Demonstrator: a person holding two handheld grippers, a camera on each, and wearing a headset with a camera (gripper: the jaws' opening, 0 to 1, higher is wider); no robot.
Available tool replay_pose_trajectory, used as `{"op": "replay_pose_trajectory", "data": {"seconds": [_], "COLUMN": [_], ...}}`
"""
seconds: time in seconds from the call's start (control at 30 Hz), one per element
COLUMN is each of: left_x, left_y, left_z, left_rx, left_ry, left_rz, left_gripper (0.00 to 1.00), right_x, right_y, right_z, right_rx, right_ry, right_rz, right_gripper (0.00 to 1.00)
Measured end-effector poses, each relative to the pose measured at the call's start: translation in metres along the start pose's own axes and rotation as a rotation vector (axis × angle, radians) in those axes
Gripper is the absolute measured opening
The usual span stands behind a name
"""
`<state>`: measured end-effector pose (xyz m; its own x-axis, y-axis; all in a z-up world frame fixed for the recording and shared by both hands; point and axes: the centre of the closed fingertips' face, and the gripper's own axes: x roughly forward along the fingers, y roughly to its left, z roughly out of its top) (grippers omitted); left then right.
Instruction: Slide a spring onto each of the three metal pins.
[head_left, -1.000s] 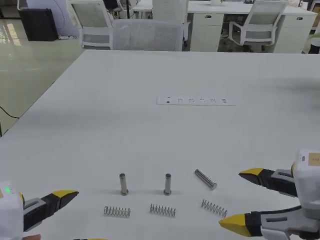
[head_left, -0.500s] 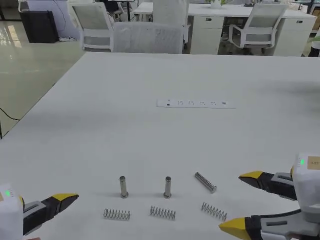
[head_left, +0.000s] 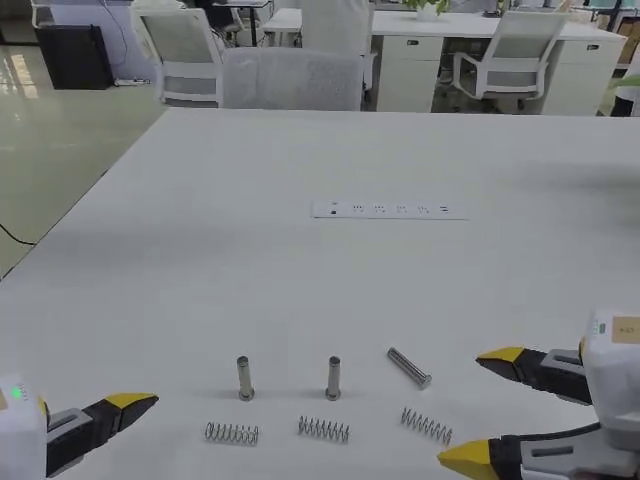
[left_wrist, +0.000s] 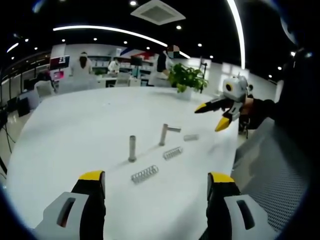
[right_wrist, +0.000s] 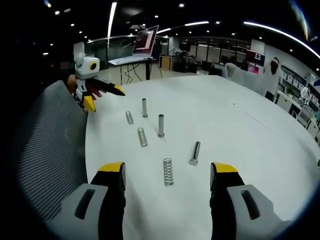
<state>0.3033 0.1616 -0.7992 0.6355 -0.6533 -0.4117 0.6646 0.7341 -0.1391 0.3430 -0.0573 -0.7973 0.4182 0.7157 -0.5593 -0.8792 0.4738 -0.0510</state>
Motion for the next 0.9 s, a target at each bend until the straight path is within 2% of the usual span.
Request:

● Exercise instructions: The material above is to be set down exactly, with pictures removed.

● Result:
Demonstrator: a person holding two handheld grippers, a camera on each, and wearing a headset with a camera (gripper: the jaws' opening, 0 to 1, higher is wider); no robot.
Available tool replay_pose_trajectory, used as `{"op": "replay_pose_trajectory", "data": {"seconds": [_], "COLUMN": [_], ...}}`
"""
seconds: time in seconds from the call's start (control at 30 Hz), one per element
COLUMN is each of: left_x, left_y, left_z, left_rx, left_ry, left_rz, left_gripper (0.00 to 1.00), right_x, right_y, right_z, right_rx, right_ry, right_rz, right_gripper (0.00 to 1.00)
Measured end-effector poses, each relative to the pose measured at the call's start: translation in metres along the start pose's own axes and rotation as a rotation vector (axis × angle, radians) in those axes
Gripper is the absolute measured opening
The usual span stands behind a name
"""
`<state>`: measured end-effector pose (xyz m; its own x-axis, y-axis; all in a z-up world frame fixed for the recording and shared by both hands; point and axes: the centre of the closed fingertips' face, and the gripper's own axes: x roughly forward along the fingers, y roughly to its left, z roughly out of its top) (grippers omitted); left then right.
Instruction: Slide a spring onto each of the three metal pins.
[head_left, -1.000s] 
[head_left, -0.500s] 
[head_left, +0.000s] 
[left_wrist, +0.000s] 
[right_wrist, +0.000s] 
<state>0.3033 0.1616 -0.7992 0.6355 -0.6533 -0.4117 0.6646 0.7341 -0.1391 0.3430 -0.0573 -0.7973 0.4182 0.7157 -0.5593 -0.8792 0.4738 -0.0510</state>
Motion for the next 0.9 s, a target at each bend until the straight path is within 2% of the usual span.
Request:

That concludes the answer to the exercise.